Под душем я подшучивал над ее животиком, его можно было назвать скорее большим, чем роскошным. И тогда же я заметил, как чувствительна она к оценке своей фигуры. Я не критиковал ее пышные формы – они меня восхищали. Многое сулят, думал я. А потом вдруг это щедро одаренное тело прямо у меня на глазах начало чахнуть. Какое-то тайное страдание принялось за свое дело. И в то же самое время огонь, таившийся в ней, начал полыхать ярче и ярче. Плоть таяла, пожираемая разрушительным пламенем. Ее крепкая, как колонна, шея, самая любимая мной часть ее тела, все истончалась и истончалась, пока голова не стала походить на гигантский пион, покачивающийся на хрупком стебле.
– Ты не заболела? – спрашивал я, встревоженный этими стремительными изменениями.
– Конечно, нет, – говорила она. – Я села на диету.
– Не слишком ли ты увлеклась, Мона?
– Я была точно такой в юности, – получал я ответ. – Это мой нормальный вес.
– Но мне не хочется, чтобы ты стала тощей.
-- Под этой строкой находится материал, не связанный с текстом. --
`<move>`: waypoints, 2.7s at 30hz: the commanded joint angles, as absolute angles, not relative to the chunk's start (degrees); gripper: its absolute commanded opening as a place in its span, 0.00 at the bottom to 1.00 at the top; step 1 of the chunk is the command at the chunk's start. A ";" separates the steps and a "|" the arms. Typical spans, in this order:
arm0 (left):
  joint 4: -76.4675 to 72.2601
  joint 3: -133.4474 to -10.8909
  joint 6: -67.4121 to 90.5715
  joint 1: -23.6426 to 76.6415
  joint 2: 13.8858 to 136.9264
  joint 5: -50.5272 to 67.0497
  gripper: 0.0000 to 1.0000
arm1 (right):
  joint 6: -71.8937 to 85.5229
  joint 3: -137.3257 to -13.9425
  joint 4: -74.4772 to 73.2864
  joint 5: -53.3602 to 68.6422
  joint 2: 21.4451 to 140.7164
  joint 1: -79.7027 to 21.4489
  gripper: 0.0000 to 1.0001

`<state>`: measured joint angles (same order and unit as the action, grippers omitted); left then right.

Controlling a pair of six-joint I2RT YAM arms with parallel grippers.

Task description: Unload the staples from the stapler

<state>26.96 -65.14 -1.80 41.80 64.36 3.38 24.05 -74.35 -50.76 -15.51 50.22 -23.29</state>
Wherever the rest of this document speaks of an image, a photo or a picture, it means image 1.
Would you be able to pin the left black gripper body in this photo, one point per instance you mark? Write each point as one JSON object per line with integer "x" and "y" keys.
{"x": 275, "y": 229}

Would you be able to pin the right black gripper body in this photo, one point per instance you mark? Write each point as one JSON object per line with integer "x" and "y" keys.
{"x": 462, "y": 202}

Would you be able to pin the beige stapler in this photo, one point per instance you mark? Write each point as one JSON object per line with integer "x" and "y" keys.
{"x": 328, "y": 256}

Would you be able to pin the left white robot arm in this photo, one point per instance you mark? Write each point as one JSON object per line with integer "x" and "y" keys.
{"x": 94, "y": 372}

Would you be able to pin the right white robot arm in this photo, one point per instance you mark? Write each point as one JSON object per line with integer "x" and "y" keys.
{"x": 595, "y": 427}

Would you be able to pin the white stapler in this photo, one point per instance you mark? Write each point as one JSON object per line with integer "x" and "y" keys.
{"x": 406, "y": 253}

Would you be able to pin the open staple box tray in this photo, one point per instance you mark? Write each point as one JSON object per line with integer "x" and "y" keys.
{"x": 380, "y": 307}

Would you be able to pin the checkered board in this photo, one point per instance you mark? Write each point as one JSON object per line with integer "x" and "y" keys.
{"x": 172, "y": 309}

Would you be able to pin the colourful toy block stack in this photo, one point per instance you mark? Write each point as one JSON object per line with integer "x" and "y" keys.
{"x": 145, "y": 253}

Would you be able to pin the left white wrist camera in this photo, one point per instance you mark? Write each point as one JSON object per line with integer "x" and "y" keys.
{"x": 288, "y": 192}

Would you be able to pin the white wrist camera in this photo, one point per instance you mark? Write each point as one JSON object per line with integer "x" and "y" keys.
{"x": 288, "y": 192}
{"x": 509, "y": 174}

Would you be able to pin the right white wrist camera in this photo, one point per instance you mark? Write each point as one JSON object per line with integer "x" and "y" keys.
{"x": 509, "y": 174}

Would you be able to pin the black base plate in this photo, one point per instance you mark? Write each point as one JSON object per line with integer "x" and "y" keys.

Не хочу, чтобы ты переменилась. Взгляни на свою шею. Ты хочешь, чтоб у тебя была цыплячья шейка?
– Шея у меня не цыплячья, – говорила она, рассматривая себя в зеркало.
– Я этого не сказал, Мона… Но она станет такой из-за этой дурацкой диеты.
– Ох, Вэл, замолчи, пожалуйста. Ты же ничего в этом не понимаешь.
– Мона, не сердись. Я же тебя не критикую, я просто хочу тебя предостеречь.
– Я тебе не нравлюсь такая? В этом все дело?
– Ты мне всякая нравишься. Я тебя люблю. Я обожаю тебя. Но пожалуйста, Мона, будь благоразумней. Я боюсь, что ты попросту сойдешь на нет, растаешь в воздухе. Я никак не хочу, чтобы ты заболела.
– Не говори глупостей, Вэл. Никогда в жизни я не чувствовала себя так хорошо. Кстати, – поспешила она добавить, – ты в субботу собираешься к малышке?
Она никогда не называла по имени ни мою жену, ни моего ребенка. К тому же она предпочитала думать, что только ради дочери я совершаю еженедельные визиты в Бруклин.
Я сказал, что собираюсь… Или надо отложить по каким-то причинам?
– Нет-нет. – Она странно дернула головой и отвернулась, будто искала что-то в ящике комода.
Она согнулась над ящиком, я подошел к ней сзади и обхватил за талию.
– Мона, скажи мне… Может быть, тебе неприятно, что я там бываю? Скажи мне прямо. Потому что, если это так, я перестану туда ходить. Все равно когда-нибудь это кончится.
– Ты же знаешь, что я вовсе не хочу этого. Разве я хоть раз говорила что-нибудь против?
– Н-е-е-т, – протянул я, опустив глаза к узорам на ковре. – Н-е-е-т, ты никогда ничего не говорила, но иногда мне хочется, чтобы ты…
– Зачем ты это говоришь? – крикнула она с возмущением. – Разве ты не имеешь права видеться с собственной дочерью? На твоем месте я делала бы то же самое. – Она остановилась на секунду и вдруг, не в силах сдержаться, выпалила: – Но я бы никогда не бросила своего ребенка. Я бы не отказалась от него ни за что на свете.